VOL. 125 | NO. 160 | Wednesday, August 18, 2010
Wal-Mart Q2 Profit Rises 3.6 Pct on Cost-Cutting
ANNE D'INNOCENZIO | AP Retail Writer
NEW YORK (AP) – Wal-Mart Stores Inc. reported a 3.6 percent increase in second-quarter net income and raised its earnings guidance for the full year as it benefits from cost-cutting and robust global growth in China, Brazil and Mexico.
But a closely watched measure of revenue fell more than expected, dragged down by its U.S. Walmart division, as its main customers have felt the biggest impact of the economy's woes.
The discounter said Tuesday it had net income of $3.59 billion, or 97 cents per share, for the period ended July 31. That compares with $3.47 billion, or 89 cents per share, a year ago.
Revenue rose almost 3 percent to $103.7 billion.

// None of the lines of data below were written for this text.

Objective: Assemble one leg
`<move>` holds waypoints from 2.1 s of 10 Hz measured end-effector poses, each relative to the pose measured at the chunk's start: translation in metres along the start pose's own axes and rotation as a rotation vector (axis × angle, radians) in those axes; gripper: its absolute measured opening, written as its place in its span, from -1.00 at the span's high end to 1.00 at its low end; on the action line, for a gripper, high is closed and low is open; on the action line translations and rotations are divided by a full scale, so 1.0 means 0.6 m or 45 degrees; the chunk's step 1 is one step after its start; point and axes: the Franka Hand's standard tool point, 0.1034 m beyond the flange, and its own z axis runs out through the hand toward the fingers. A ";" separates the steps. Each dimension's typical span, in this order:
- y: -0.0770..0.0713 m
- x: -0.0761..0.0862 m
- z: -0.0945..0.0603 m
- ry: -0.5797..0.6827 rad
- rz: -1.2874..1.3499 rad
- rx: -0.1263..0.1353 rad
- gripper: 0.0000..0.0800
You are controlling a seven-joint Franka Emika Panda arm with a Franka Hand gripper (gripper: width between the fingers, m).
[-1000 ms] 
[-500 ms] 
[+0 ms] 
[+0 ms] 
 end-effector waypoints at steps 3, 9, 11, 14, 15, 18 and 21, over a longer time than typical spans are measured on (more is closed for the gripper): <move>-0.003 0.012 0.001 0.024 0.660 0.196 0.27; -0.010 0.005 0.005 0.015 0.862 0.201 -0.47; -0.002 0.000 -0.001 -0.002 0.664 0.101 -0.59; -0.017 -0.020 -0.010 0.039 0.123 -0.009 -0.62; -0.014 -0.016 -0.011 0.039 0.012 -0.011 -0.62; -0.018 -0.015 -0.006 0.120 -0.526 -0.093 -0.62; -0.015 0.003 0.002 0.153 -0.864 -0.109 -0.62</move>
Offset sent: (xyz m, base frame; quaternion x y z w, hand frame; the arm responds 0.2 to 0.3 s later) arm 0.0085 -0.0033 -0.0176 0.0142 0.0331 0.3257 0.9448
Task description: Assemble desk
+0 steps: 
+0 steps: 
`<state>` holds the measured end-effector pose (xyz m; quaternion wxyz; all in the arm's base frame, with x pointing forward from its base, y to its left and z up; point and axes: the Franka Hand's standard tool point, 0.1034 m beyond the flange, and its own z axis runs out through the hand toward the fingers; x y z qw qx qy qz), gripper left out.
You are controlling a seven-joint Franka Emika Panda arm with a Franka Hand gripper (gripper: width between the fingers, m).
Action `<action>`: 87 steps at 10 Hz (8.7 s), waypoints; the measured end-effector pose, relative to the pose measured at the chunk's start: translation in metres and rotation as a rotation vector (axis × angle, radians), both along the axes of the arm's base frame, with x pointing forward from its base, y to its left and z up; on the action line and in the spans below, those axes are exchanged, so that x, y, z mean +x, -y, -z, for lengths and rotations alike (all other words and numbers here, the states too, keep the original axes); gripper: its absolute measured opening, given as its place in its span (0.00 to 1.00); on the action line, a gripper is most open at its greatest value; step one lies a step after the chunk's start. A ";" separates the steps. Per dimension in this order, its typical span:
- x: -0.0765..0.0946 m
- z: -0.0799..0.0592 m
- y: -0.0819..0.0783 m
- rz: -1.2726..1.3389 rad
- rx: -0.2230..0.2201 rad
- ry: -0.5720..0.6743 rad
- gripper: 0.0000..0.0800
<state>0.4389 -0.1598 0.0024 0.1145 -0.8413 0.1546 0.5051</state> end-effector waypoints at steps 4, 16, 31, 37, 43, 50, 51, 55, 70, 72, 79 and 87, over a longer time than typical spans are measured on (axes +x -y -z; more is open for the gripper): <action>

Revenue at stores open at least a year fell 1.4 percent, worse than the 0.26 percent expected by Thomson Reuters. At Wal-Mart's namesake stores, that measure fell 1.8 percent while at Sam's Clubs, the measure was up 1 percent. The 1.4 percent decline in revenue at stores open at least a year marked the fifth straght quarterly drop.
The measure is a key indicator of a retailer's health.
Analysts had expected earnings per share of 96 cents on revenue of $105.3 billion.
"We continue to focus on our priorities of growth, leverage and return," said Mike Duke, Wal-Mart Stores Inc.'s president and CEO, said in a statement. "The slow economic recovery will continue to affect our customers, and we expect they will remain cautious about spending."
Wal-Mart benefited during the recession as affluent shoppers traded down to cheaper stores. But it acknowledged in May that it's losing some of those customers, who've started to trade back up. Meanwhile, stubbornly high unemployment and tight credit are still squeezing its main lower-income customers, who are having more trouble stretching their dollars to the next payday.
Wal-Mart's strategy to turn around relatively weak business at its U.S. Walmart stores remains in flux amid executive departures and reshuffling.
Bill Simon, formerly chief operating officer, took over Eduardo Castro-Wright's job as president and CEO of the company's U.S. operations in June. Castro-Wright now leads the retailer's e-commerce unit Global.com and its global sourcing division. He will remain vice chairman of the company.
The company is also now seeking a replacement for chief merchant John Fleming, who left Aug. 1 and played a big role in shaping what was on store shelves.
Wal-Mart has said its own strategies are partly to blame for its weak U.S. business. Wal-Mart has acknowledged that its campaign to declutter its stores went too far, leading shoppers to flee to rivals such as Target Copr. for favorite brands. It has been scrambling to restock some products over the past year.
The company is also focusing on basics such as socks and underwear after pushing trendy fashions and home furnishings, a strategy that hasn't fared well.
In a shift in strategy, Wal-Mart appears to have abandoned efforts to court more affluent shoppers, except for in electronics, David Schick, a retail analyst at Stifel Nicolaus, wrote in a recent note.
But Wal-Mart's profits remain robust. Wal-Mart says it now expects it will earn between $3.95 and $4.05 per share for the year. That's up from $3.90 to $4. Analysts surveyed by Thomson Reuters expect $3.99 per share.
For the third quarter, Wal-Mart expects revenue at stores open at least a year to range from a declne of 2 percent to an increase of 1 percent. That compares wth a 0.5 percent decline in the same period last year.